What this task involves: Give every line of the data again, unchanged, but with no pictures.

+++

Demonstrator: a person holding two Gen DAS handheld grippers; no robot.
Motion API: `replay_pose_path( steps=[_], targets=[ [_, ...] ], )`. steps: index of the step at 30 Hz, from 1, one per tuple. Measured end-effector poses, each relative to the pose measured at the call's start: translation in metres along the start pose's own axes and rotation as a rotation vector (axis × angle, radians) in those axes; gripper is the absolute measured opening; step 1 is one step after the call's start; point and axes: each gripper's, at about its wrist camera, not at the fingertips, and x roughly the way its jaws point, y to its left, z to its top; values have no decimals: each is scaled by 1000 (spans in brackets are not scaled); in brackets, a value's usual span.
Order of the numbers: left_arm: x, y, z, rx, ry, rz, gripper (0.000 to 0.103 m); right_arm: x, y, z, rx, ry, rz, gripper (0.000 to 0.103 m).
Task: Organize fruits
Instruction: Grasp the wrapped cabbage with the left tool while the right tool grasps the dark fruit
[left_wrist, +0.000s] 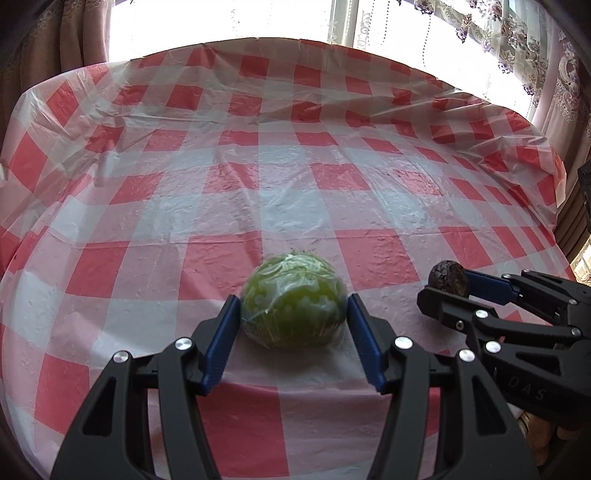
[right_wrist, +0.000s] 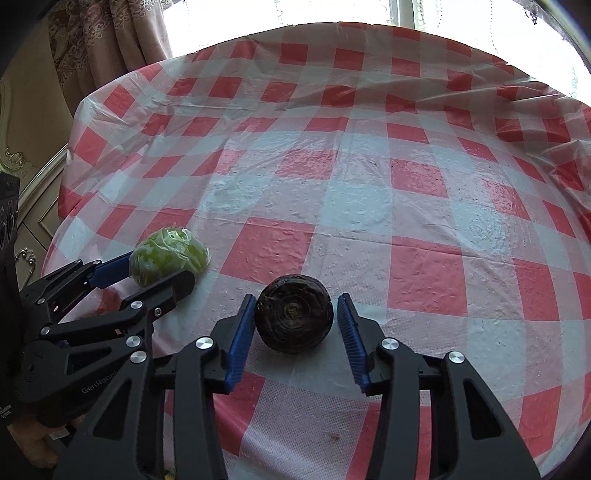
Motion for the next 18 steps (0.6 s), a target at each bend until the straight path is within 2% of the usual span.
replay_pose_path(
  steps=[18],
  targets=[
    [-14, -12, -6, 44, -26, 21, 59, -23, 2, -15, -1, -53, -86, 39]
  ],
)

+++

Answer box:
Demonstrator: a person holding two Gen DAS handheld grippers; no robot.
Motion API: `replay_pose_path( steps=[_], targets=[ [_, ...] ], )`. steps: index of the step at 30 Hz, from 1, one per tuple. Measured end-effector poses, each relative to the pose measured at the call's start: translation in metres along the start pose's own axes and rotation as a rotation vector (axis × angle, radians) in those axes; gripper is the absolute measured opening; step 1 is one step after the call's start; point and axes: each gripper's, at about its wrist camera, not at the fingertips, and x roughly the way its jaws point, y to its left, z to its top; values have no decimals: each is scaled by 1000 (spans in brackets are not scaled); in brackets, a value's usual span.
Order of the numbers: left_arm: x, y, z, rx, ry, rz, gripper (0.000 to 0.103 m); right_arm: x, y, z, rx, ry, rz, gripper (0.000 to 0.103 m).
Task: Organize fruits
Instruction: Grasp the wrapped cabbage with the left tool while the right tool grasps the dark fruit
[left_wrist, +0.000s] 
[right_wrist, +0.000s] 
Motion for the next 18 steps (0.6 s), a target at each bend until the straight path is within 2% of the usual span.
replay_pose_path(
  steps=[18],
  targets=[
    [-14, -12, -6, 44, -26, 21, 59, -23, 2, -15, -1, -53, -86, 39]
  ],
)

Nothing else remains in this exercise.